→ Problem statement: Print the data again, exactly.

»»

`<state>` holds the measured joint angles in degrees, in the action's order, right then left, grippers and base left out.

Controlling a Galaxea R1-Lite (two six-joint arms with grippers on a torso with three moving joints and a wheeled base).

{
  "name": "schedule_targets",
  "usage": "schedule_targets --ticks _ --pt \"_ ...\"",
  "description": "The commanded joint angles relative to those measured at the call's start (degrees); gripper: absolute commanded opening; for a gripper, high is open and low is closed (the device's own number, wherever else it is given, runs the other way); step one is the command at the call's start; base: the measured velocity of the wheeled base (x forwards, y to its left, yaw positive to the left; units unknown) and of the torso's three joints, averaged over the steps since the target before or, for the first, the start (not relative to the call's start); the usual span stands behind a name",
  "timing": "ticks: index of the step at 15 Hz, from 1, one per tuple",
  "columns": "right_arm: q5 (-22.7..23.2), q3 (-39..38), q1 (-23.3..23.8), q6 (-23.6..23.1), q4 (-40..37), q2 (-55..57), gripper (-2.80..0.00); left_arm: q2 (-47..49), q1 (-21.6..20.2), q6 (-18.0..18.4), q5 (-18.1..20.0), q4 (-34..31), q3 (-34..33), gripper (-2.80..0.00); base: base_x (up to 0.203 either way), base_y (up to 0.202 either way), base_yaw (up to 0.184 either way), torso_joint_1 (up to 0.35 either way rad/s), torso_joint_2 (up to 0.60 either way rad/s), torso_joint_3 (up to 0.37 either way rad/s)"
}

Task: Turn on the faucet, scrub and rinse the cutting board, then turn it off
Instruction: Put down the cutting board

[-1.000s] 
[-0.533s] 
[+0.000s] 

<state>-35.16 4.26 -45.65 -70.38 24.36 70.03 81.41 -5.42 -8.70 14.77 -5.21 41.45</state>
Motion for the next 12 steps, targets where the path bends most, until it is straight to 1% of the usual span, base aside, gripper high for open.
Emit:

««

→ Response for this exercise:
`<state>` holds the measured joint angles in degrees, in the action's order, right then left, grippers and base left out.

Controlling a Galaxea R1-Lite (two six-joint arms with grippers on a torso with three moving joints and a wheeled base).

{
  "name": "schedule_targets",
  "usage": "schedule_targets --ticks _ --pt \"_ ...\"",
  "description": "The commanded joint angles relative to those measured at the call's start (degrees); gripper: absolute commanded opening; for a gripper, high is open and low is closed (the device's own number, wherever else it is given, runs the other way); step one is the command at the call's start; base: the measured velocity of the wheeled base (x forwards, y to its left, yaw positive to the left; units unknown) and of the torso's three joints, averaged over the steps since the target before or, for the first, the start (not relative to the call's start); the usual span stands behind a name",
  "timing": "ticks: index of the step at 15 Hz, from 1, one per tuple",
  "columns": "right_arm: q5 (-22.7..23.2), q3 (-39..38), q1 (-23.3..23.8), q6 (-23.6..23.1), q4 (-40..37), q2 (-55..57), gripper (-2.80..0.00); left_arm: q2 (-47..49), q1 (-21.6..20.2), q6 (-18.0..18.4), q5 (-18.1..20.0), q4 (-34..31), q3 (-34..33), gripper (-2.80..0.00); base: base_x (up to 0.203 either way), base_y (up to 0.202 either way), base_yaw (up to 0.184 either way), torso_joint_1 (up to 0.35 either way rad/s), torso_joint_2 (up to 0.60 either way rad/s), torso_joint_3 (up to 0.37 either way rad/s)"
}

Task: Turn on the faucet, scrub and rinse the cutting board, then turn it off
Instruction: Put down the cutting board

[-1.000s] 
[-0.533s] 
[+0.000s] 

<state>-35.16 4.26 -45.65 -70.38 24.36 70.03 81.41 -5.42 -8.70 14.77 -5.21 41.45</state>
Motion for the next 12 steps, targets where the path bends most, until it is straight to 1% of the usual span, base aside, gripper high for open.
Emit:

This answer requires no further additions.